**ASSIGNED TASK:**
Look below for the line that contains "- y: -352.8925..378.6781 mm", then copy it and each following line exactly, through and including the line that contains "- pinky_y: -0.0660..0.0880".

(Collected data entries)
*** Block opens ***

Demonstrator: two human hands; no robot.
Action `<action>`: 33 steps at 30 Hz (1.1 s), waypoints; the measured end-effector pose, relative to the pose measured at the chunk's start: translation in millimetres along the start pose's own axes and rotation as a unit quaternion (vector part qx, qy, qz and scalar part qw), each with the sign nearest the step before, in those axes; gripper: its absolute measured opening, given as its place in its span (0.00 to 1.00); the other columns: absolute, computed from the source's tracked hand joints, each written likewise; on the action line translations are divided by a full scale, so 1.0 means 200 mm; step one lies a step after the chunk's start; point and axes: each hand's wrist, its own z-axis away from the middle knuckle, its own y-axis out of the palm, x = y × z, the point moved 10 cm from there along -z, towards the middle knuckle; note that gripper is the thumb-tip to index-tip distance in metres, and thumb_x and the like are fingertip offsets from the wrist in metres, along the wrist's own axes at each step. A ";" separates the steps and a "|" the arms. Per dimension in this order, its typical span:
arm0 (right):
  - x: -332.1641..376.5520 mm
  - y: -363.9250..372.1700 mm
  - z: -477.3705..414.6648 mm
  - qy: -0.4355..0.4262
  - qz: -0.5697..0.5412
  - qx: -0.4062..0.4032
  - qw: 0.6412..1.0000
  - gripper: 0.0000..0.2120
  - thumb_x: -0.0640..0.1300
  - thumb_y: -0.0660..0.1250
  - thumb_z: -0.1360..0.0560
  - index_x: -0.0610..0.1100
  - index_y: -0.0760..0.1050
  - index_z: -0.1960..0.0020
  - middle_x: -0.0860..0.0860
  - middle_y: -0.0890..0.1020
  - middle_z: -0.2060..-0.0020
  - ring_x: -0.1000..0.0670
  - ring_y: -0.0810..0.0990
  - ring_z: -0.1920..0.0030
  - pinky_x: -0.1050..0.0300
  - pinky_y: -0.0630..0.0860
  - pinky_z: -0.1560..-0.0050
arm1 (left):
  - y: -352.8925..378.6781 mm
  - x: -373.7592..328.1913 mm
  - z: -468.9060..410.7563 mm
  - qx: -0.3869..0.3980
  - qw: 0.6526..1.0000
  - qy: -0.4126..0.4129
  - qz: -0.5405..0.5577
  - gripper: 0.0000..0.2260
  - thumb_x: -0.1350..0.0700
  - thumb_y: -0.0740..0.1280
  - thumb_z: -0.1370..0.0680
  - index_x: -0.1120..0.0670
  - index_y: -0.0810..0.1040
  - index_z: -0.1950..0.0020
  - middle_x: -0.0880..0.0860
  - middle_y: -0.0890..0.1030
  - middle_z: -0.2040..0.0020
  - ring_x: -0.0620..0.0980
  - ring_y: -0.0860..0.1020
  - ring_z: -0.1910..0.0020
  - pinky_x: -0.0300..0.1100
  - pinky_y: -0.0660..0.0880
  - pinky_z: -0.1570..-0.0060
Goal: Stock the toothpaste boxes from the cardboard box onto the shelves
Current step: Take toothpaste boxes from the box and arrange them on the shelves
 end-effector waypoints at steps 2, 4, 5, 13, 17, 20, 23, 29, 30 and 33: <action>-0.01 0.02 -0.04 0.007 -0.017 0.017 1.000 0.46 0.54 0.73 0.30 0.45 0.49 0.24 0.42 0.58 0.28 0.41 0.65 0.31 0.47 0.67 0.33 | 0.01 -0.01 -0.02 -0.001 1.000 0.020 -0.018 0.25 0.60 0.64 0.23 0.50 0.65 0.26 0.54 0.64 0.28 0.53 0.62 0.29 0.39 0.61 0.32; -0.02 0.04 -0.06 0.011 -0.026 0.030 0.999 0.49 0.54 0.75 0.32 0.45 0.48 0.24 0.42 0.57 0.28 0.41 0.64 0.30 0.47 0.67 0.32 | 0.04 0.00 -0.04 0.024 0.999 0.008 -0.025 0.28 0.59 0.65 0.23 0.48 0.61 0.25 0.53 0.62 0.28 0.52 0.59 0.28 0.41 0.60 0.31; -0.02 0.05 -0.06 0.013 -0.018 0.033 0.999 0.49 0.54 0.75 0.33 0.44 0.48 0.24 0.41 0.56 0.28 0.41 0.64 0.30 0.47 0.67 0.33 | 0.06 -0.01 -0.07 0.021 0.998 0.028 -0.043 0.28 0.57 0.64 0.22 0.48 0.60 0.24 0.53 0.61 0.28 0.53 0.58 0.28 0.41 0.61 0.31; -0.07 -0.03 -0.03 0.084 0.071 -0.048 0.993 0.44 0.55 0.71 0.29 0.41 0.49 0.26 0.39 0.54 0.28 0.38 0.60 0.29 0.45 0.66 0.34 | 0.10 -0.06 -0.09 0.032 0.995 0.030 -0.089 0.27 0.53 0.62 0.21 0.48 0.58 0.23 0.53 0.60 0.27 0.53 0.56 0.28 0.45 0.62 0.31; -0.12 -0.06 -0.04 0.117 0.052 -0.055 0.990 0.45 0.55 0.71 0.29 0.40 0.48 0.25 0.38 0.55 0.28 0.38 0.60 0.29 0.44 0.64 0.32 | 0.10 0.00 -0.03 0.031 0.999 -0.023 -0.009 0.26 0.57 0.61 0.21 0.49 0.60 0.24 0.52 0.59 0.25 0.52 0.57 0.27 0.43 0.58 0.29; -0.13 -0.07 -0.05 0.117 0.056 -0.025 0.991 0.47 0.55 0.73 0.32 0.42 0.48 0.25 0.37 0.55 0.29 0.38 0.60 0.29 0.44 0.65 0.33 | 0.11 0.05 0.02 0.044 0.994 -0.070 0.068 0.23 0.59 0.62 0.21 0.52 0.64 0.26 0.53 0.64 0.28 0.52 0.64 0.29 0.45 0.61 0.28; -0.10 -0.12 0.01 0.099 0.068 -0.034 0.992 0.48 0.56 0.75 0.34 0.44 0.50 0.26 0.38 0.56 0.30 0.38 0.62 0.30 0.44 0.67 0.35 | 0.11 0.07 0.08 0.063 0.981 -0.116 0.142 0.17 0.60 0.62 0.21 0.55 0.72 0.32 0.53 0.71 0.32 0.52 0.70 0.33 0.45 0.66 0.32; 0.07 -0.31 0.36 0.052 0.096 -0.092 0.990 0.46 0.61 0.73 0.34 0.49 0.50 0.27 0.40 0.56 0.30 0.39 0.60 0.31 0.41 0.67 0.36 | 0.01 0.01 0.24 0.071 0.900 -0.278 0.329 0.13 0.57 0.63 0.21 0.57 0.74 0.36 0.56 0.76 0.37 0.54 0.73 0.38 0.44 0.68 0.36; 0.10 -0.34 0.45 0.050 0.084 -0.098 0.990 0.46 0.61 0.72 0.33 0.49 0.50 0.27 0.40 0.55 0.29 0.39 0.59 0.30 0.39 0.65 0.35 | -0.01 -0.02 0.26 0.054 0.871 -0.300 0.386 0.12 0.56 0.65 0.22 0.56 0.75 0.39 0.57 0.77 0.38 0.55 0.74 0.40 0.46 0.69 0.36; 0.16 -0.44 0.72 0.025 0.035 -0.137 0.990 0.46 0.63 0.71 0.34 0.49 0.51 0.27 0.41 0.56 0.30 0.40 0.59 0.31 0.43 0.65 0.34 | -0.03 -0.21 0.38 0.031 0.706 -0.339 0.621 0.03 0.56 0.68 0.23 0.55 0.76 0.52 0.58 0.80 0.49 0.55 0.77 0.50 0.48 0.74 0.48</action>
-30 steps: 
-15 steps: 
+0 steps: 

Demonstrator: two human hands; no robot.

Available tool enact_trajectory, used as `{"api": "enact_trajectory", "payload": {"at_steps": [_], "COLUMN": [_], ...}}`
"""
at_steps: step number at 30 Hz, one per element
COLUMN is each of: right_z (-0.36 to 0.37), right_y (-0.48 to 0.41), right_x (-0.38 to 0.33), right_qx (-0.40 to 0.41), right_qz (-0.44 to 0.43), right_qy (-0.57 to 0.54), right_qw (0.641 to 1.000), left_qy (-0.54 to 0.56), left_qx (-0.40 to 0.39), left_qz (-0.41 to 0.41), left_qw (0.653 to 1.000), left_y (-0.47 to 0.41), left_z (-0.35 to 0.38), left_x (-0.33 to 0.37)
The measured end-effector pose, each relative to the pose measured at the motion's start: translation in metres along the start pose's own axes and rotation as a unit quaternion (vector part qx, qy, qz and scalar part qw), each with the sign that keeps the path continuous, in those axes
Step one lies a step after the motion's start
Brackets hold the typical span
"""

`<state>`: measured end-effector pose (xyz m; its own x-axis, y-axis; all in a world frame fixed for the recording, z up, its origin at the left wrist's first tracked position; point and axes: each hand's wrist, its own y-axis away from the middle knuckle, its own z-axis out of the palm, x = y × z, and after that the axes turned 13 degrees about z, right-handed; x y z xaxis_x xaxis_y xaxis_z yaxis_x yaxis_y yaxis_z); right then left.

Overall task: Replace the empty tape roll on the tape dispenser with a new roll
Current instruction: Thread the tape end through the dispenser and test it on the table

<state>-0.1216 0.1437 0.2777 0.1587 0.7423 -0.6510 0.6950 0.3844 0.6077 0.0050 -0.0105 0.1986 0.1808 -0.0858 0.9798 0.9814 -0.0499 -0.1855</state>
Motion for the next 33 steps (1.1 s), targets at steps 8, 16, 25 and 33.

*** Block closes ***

**RESPONSE TO THE TASK:**
  - y: -352.8925..378.6781 mm
  - x: -373.7592..328.1913 mm
  - z: -468.9060..410.7563 mm
  - qx: -0.3869..0.3980
  - qw: 0.6526..1.0000
  - qy: -0.4126..0.4129
  - qz: -0.5405..0.5577
  - gripper: 0.0000..0.2260
  - thumb_x: -0.1350..0.0700
  - thumb_y: -0.0740..0.1280
  - thumb_z: -0.1370..0.0680
  - index_x: -0.1120..0.0670
  - index_y: -0.0810..0.1040
  - index_z: -0.1950..0.0020
  - middle_x: -0.0880..0.0860
  - middle_y: -0.0890..0.1030
  - middle_z: -0.2040..0.0020
  - ring_x: -0.0620..0.0980
  - ring_y: -0.0860..0.1020
  - ring_z: -0.1910..0.0020
  - pinky_x: -0.0300..0.1100
  - pinky_y: -0.0660..0.0880

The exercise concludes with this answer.